AWS CDK: Building a EventBridge scheduled Lambda that reads and writes to s3

AWS Cloud Development Kit, also known as CDK, is an Open Source Software Development Framework that is maintained by AWS.

CDK is supposed to be the umbrella SDK from AWS, which can also easily integrate with AWS SAM CLI and also AWS Chalice, two other open source SDKs that AWS provides.

Now, there are hundreds of simple guides that explains how to setup a simple Lambda app using CDK, but in this article we'll build a bit more complex example.
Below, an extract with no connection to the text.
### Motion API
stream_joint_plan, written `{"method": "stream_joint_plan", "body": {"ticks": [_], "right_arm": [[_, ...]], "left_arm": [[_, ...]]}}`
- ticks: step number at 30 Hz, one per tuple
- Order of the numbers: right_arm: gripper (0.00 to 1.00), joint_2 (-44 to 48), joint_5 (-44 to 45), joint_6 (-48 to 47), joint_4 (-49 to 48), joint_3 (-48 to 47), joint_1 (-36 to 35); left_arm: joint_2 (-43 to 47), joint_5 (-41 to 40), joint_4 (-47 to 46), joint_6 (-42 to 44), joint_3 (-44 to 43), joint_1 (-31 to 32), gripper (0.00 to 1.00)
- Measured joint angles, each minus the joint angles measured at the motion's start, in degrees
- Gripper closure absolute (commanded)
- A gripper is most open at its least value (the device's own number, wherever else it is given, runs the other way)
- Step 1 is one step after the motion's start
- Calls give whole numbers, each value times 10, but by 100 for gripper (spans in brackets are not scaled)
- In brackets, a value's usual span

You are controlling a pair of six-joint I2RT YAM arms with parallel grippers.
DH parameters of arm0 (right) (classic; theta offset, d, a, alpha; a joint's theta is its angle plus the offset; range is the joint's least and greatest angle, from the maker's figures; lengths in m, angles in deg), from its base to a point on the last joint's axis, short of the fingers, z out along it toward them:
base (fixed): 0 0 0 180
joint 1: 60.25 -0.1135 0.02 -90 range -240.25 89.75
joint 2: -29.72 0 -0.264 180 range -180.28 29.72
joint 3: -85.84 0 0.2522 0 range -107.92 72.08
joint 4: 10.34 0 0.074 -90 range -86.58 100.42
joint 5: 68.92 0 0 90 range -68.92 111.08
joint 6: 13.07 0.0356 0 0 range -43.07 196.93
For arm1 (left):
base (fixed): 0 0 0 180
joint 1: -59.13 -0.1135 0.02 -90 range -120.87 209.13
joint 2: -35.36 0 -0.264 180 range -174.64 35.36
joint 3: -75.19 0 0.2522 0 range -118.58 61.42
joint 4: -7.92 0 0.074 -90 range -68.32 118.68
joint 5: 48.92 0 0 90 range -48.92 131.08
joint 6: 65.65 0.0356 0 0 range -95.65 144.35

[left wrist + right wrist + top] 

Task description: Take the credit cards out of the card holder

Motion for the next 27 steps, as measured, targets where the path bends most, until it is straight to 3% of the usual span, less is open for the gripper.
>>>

The CDK App that we will build

We'll build a Lambda app that runs at a specified time (using EventBridge). The Lambda app will read a file from S3 bucket that contains latitude and longiture stored in a CSV format. Then the Lambda app will fetch the sunrise & sunset times for those coordinates and save it to another file in S3.

CDK App architecure

Components

Before we get into the weeds, let's look at what are the components that we will need to configure

  1. Sun timings API: We'll use a public API endpoint, https://sunrise-sunset.org/api
  2. EventBridge: An event generated at a specified time using Cron. This event will be used to invoke Lambda. EventBridge needs to have permissing to send target the Lambda function for invocation
  3. S3 Object with Coordinates: A file that contains a list of coordinates.
  4. S3 Object with output: This will be created by Lambda
  5. Lambda Function: A Lambda function that reads the list of coordinates from S3, fetches the sunrise / sunset times for them, converts them to JSON and saves it in S3. Lambda will require read & write permission to S3. To read and write from S3 we will use AWS Boto Library

Setting up the development environment

You need Docker & VSCode to be installed on your system for this guide. Download fromt he provided links and install.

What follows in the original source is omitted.